# Bingo.



## Mr Paddle.Shift (Dec 19, 2001)

Here you go:


----------



## in_d_haus (Jan 2, 2002)

What? CSL Replicas?


----------



## Mr. The Edge (Dec 19, 2001)

in_d_haus said:


> What? CSL Replicas?


Those are the real deal Holyfield


----------



## Mr. The Edge (Dec 19, 2001)

dang, they're gorgeous, too


----------



## in_d_haus (Jan 2, 2002)

atyclb said:


> Those are the real deal Holyfield


Nice....will they fit my E36?  :bigpimp:


----------



## Mr Paddle.Shift (Dec 19, 2001)

What? Me buy replicas?  

back to drooling...


----------



## doeboy (Sep 20, 2002)

:drool:

Don't forget to bring them so we can all drool over them tomorrow.


----------



## Mr Paddle.Shift (Dec 19, 2001)

Will do. You guys have to wear gloves and tape around your mouths just to prevent the acidity of saliva. Aye?


----------



## doeboy (Sep 20, 2002)

Mr Paddle.Shift said:


> Will do. You guys have to wear gloves and tape around your mouths just to prevent the acidity of saliva. Aye?


:lmao: Just put a nice coat of wax on them...


----------



## bmw325 (Dec 19, 2001)

Tell us the story--
How'd you get them? From where? How much?

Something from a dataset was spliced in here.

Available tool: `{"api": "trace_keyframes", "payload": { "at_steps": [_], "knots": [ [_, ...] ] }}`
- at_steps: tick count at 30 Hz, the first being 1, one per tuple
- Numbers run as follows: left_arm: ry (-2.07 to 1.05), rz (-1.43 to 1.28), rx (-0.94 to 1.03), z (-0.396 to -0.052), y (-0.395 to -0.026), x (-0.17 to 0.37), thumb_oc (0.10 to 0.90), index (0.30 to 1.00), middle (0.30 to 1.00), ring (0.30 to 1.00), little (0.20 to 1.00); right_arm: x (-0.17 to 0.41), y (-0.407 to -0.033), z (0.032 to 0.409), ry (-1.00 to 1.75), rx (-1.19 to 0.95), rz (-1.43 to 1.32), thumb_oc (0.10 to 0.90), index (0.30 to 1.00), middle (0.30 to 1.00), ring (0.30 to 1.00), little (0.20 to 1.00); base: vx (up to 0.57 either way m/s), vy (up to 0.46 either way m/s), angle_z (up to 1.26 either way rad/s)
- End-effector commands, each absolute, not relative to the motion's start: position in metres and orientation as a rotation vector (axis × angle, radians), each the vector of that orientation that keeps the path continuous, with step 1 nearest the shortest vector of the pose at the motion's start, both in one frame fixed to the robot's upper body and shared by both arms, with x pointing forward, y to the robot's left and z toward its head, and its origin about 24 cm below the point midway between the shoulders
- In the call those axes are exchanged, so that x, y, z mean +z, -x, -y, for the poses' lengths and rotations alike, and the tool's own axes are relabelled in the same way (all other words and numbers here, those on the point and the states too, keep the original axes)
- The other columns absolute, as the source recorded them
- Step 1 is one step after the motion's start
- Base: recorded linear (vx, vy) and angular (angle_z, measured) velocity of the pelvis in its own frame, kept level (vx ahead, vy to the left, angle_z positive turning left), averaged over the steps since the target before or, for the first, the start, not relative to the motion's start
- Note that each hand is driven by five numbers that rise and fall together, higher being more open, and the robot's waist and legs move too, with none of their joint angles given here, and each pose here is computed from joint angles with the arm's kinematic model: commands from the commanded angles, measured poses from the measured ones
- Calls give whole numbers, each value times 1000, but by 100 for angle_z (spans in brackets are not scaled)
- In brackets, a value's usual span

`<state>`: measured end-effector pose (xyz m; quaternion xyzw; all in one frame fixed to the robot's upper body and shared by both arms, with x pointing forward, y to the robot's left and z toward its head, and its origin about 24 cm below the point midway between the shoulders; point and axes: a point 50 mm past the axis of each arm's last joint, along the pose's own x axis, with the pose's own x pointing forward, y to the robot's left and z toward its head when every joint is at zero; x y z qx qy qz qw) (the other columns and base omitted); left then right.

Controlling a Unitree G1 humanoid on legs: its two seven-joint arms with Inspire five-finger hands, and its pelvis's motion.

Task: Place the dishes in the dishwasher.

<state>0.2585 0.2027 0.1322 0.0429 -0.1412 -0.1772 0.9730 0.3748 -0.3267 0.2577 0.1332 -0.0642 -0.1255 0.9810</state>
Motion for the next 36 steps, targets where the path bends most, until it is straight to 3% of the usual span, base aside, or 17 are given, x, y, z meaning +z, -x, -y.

Are you putting these on your 325? 

drooling...............


----------



## F1Crazy (Dec 11, 2002)

*Bingo*

You suck! 
:thumbs:


----------



## Mr Paddle.Shift (Dec 19, 2001)

I am selling them. Not keeping. 

Obviously you have no idea how hardcore I am as an Alpina fan. :tsk: Give me twenty!


----------



## Alex Baumann (Dec 19, 2001)

F1Crazy said:


> You suck!
> :thumbs:


What he said


----------



## Alex Baumann (Dec 19, 2001)

Mr Paddle.Shift said:


> Give me twenty!


No pain, no fun ! :bigpimp:


----------